A typical city bike map shows painted bike lanes, separated facilities, and sharrows. But what is it actually like to ride a bike on these facilities?
New York City 2019 Bike Map (section)
Yes, maps have their limits. But I think there's room for growth in using them to represent cycling conditions. How can we move past the existing way of mapping bike facilities to reflect the conditions everyday people experience on the street? This piece seeks to explore mapping cycling experience and serve as a discussion point.
The power of maps
The city bike map both makes cycling simpler and more complicated. It builds a language around what people should expect if they are to cycle on a street, but this language is not well-connected to the wider public. Using terms like "sharrows" and "buffered bike lanes" professionalizes it and serves as a veil to the conditions on the street.
City bike maps can also play a role in public accountability. As governments work toward their bike plans, they add facilities and increase coverage on the map. Laudable, but what do you get when you have extensive facilities that don't focus on the experience people have? A full map, but also stressful conditions on the street and a mode of transportation that is not practical or accessible to all.
The city bike map thus has potential to be more transparent into the actual conditions on the street. Can we create a map where people (a) don't have to learn a new professional vocabulary and (b) can holistically understand conditions on the street?
Towards a bicycling environment
What if instead of mapping bike facilities (which are a means to an end), we gave a fuller picture of what it's like to ride there, or the "bicycling environment"? Here's my take on approaching this (using New York City as an example):
1. Build criteria of pleasant cycling environments, develop a shared understanding
The first here question is: how can a bicycling environment be measured? There are lots of variables that affect the experience someone has riding, so these choices will not be perfect and reflect everyone's opinion. What it is an opportunity for though, is to start a discussion on what a positive cycling environment is- to locally develop a shared understanding.
2. Gathering data
The qualitative descriptions of what constitutes a pleasant cycling environment will then need to be translated into concrete criteria. The following are a reference point that I came up with (yours might look different):
Datasets used as criteria for the bicycling environment in NYC (for "allocation of space": Landsat satellite imagery)

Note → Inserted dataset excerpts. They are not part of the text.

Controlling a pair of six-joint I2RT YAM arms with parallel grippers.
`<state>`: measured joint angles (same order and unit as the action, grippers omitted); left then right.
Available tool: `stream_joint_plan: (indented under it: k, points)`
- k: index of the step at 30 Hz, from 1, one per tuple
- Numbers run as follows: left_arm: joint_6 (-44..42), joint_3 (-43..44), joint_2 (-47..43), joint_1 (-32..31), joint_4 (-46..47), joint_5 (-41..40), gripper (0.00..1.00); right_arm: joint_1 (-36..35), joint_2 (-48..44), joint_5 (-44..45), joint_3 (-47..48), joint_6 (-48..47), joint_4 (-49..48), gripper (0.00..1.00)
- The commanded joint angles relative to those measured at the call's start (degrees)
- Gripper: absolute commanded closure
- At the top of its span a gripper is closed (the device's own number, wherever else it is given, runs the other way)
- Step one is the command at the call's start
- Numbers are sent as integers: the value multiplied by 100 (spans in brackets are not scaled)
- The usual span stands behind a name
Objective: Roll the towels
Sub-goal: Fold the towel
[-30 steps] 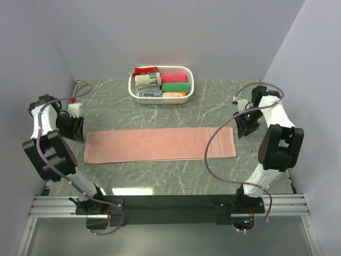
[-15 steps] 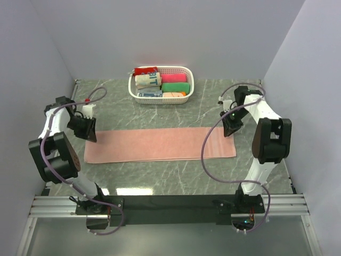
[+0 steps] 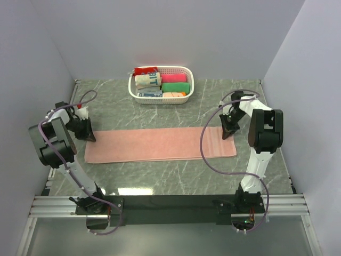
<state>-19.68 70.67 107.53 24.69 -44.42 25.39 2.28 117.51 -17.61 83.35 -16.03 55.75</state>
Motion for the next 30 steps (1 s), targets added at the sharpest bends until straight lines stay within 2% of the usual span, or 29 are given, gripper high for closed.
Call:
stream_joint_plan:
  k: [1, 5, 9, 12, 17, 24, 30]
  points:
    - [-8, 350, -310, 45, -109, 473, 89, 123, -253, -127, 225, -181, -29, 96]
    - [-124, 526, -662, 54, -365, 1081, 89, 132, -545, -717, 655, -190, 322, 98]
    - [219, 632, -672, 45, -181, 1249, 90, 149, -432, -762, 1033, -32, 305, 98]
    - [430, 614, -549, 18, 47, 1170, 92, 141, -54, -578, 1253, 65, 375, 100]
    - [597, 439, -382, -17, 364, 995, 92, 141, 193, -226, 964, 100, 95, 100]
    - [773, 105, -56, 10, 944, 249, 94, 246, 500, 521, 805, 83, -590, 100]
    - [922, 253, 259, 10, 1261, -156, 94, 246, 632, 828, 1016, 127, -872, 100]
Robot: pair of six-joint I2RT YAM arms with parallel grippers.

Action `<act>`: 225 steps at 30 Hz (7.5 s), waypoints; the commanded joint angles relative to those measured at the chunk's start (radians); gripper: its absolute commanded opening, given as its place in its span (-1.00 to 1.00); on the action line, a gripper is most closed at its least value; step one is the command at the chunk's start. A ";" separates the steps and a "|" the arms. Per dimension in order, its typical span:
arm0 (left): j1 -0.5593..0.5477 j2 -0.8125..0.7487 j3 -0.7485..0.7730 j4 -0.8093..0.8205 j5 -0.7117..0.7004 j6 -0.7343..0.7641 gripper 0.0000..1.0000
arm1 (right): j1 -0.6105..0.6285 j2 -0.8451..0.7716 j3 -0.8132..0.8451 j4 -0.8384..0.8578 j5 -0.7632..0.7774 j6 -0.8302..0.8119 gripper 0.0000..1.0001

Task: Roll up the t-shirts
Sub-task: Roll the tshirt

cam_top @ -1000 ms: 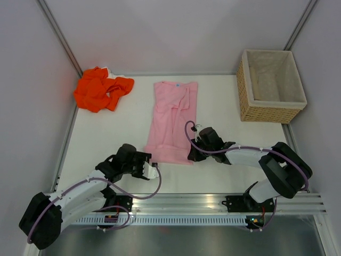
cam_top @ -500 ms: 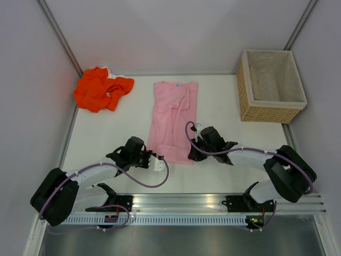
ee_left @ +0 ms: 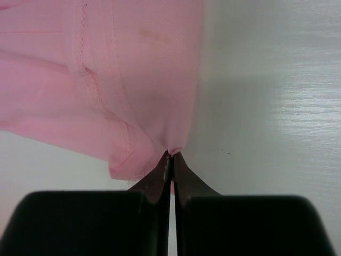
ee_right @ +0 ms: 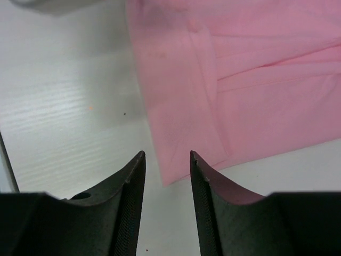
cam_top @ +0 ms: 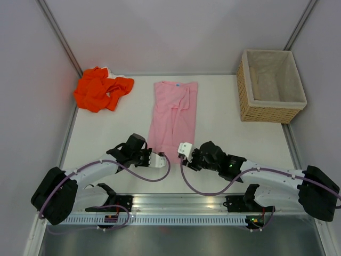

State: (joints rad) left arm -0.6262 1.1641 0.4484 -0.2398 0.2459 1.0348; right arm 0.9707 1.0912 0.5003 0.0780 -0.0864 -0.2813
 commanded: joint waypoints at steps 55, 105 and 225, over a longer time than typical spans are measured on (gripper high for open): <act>0.238 0.345 0.481 -0.532 0.328 -0.110 -0.95 | -0.300 0.389 0.311 -0.443 -0.400 -0.115 -0.99; 0.298 0.243 0.234 -0.070 0.029 -0.045 -0.31 | -0.234 0.381 -0.003 0.163 -0.202 0.599 -0.83; 0.316 0.523 0.610 -0.714 0.305 -0.036 -0.28 | -0.260 0.417 0.308 -0.308 -0.289 -0.039 -0.63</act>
State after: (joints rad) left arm -0.3134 1.7077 1.0534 -0.9962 0.5694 1.0355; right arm 0.7242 1.4837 0.7803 -0.2832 -0.3920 -0.3584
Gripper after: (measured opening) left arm 0.337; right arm 0.160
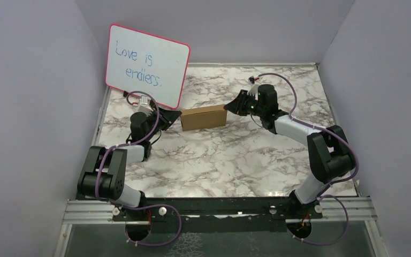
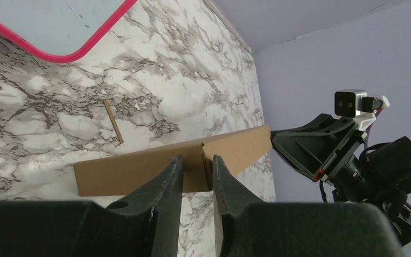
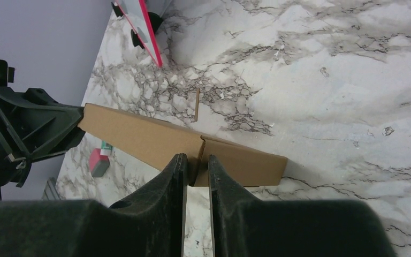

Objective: Fold the paper box

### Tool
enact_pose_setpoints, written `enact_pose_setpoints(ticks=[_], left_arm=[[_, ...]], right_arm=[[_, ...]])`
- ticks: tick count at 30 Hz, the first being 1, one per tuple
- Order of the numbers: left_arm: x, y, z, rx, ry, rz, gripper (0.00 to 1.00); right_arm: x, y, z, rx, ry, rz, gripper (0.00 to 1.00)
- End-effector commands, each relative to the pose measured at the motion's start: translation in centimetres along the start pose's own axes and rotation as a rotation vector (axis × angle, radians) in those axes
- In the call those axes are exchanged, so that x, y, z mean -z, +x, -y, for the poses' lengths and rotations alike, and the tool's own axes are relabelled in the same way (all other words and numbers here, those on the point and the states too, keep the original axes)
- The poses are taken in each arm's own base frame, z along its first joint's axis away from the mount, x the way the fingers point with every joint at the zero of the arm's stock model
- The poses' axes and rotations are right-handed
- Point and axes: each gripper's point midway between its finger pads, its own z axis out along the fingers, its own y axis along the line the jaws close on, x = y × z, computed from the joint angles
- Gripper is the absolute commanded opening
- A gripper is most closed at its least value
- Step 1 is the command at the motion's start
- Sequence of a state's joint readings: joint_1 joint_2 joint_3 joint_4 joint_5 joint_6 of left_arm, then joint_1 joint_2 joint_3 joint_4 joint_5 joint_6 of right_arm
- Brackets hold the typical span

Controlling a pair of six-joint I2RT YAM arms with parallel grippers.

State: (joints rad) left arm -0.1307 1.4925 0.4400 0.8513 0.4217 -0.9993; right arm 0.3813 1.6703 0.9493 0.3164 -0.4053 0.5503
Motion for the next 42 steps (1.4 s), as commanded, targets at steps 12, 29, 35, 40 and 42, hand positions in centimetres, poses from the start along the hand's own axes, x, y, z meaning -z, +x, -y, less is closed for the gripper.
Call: enact_pose_setpoints(ticks=[12, 29, 35, 40, 42], left_arm=[[5.2, 8.6, -10.4, 0.166, -0.378, -0.242, 0.0], [2.2, 4.0, -8.3, 0.057, -0.361, -0.163, 0.01], [1.6, 2.1, -6.2, 0.021, -0.318, -0.125, 0.13], [2.2, 1.9, -7.6, -0.007, -0.409, -0.126, 0.16], [2.5, 1.8, -7.7, -0.006, -0.422, -0.117, 0.19]], right_arm=[[2.3, 8.9, 4.4, -0.07, 0.16, -0.289, 0.22], [-0.1, 3.9, 2.3, -0.021, 0.107, -0.225, 0.29], [-0.3, 3.8, 2.4, -0.017, 0.106, -0.226, 0.28], [-0.3, 4.9, 3.4, -0.027, 0.137, -0.244, 0.27], [0.1, 5.3, 3.2, -0.041, 0.132, -0.244, 0.27]])
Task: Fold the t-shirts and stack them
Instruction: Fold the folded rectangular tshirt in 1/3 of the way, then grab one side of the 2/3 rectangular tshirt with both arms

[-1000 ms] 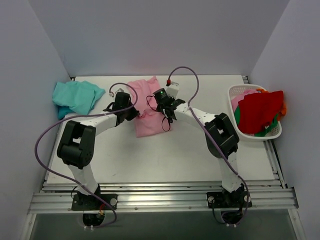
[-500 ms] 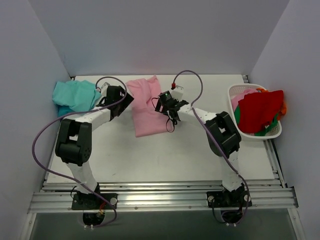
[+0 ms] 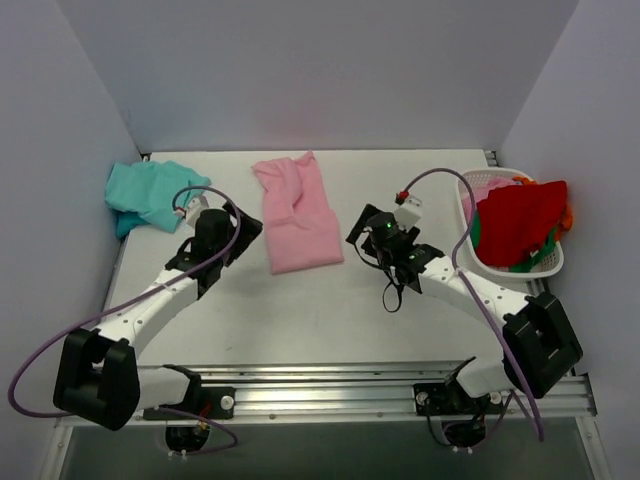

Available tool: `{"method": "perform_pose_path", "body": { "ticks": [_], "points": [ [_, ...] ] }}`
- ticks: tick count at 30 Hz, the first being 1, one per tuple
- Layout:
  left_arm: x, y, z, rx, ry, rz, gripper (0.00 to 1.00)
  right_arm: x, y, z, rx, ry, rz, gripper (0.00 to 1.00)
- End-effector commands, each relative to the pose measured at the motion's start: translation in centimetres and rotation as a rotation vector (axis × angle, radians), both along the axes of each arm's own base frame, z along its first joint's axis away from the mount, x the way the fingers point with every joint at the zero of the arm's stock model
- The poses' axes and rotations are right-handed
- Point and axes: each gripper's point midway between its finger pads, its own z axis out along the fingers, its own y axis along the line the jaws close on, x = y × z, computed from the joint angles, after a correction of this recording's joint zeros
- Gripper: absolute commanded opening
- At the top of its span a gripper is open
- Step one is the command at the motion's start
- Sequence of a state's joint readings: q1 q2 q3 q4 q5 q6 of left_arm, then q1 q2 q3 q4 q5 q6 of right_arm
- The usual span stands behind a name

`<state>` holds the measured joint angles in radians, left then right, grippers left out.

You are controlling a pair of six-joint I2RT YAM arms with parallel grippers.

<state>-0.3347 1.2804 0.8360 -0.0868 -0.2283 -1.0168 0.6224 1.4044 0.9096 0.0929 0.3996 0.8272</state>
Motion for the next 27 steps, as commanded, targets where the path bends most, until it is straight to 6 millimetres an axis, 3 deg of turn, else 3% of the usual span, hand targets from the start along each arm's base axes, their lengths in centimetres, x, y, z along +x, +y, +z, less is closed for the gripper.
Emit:
{"method": "perform_pose_path", "body": {
  "ticks": [1, 6, 11, 12, 13, 20, 27],
  "points": [
    [-3.1, -1.3, -3.4, -0.023, 0.074, -0.007, 0.94, -1.1, 0.7, -2.3, 0.066, 0.027, 0.028, 0.88],
    [-5.4, -3.5, -5.6, -0.099, 0.080, -0.010, 0.94, -2.3, 2.8, -6.6, 0.132, 0.104, 0.114, 0.87],
    [-5.4, -4.9, -7.3, -0.147, 0.070, -0.010, 0.94, -1.5, 5.0, -9.1, 0.177, 0.126, 0.171, 0.86],
    [-5.3, -5.1, -8.1, -0.147, 0.090, -0.007, 0.94, -1.0, 5.5, -8.9, 0.190, 0.111, 0.178, 0.86],
    [-5.1, -5.4, -8.1, -0.158, 0.080, -0.008, 0.94, -0.9, 5.7, -10.1, 0.182, 0.134, 0.180, 0.85],
    [-3.7, -6.6, -10.1, -0.167, 0.098, 0.000, 0.95, 0.8, 7.5, -12.3, 0.183, 0.173, 0.202, 0.84],
    [-2.7, -7.4, -11.1, -0.172, 0.109, -0.005, 0.96, 1.7, 7.2, -13.2, 0.163, 0.191, 0.189, 0.76]
  ]
}}
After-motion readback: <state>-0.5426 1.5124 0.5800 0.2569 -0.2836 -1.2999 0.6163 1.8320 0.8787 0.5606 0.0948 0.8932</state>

The final criteria you choose will be dependent on the datasets you have available. You can also get creative here and add in less traditional data that is important for the experience people have cycling. For example: noise levels (especially relevant in New York City) or how "people-friendly" a place is.
My take on measuring a "people-friendly" street (taken from other project here)
If you don't have hard data that can be weighted, perhaps add a qualitative element to the map that can be experienced, such as the sound you hear while riding down a street (example project here).
3. Weighing criteria, calculations
To get end values of how pleasant it is to ride a bike on each street, you will need to weigh your criteria to get to a final value. Especially if your criteria are complex or if you are working with a large area, you will want to use GIS. This process will probably involve re-projections, clips, and reclassifications, among other GIS tools. The city bike route classifications, for example, will need to be reclassified according to values you choose for each type of infrastructure (see example below).
Sample reclass values for select NYC bike route classifications (0=low, 9=high)
4. Making a map
Once you have final values for each street, the last step is making the map. It can look like whatever you determine is a clear way to represent the cycling environment. Here is one possibility:
This blog post does not present a completed example. Instead, it builds out a (thought) process. The goals of this process are to more holistically represent street conditions for cycling, build a collective understanding around what constitutes a pleasant bicycling environment, and then make the cycling environment more transparent and understandable to the wider public.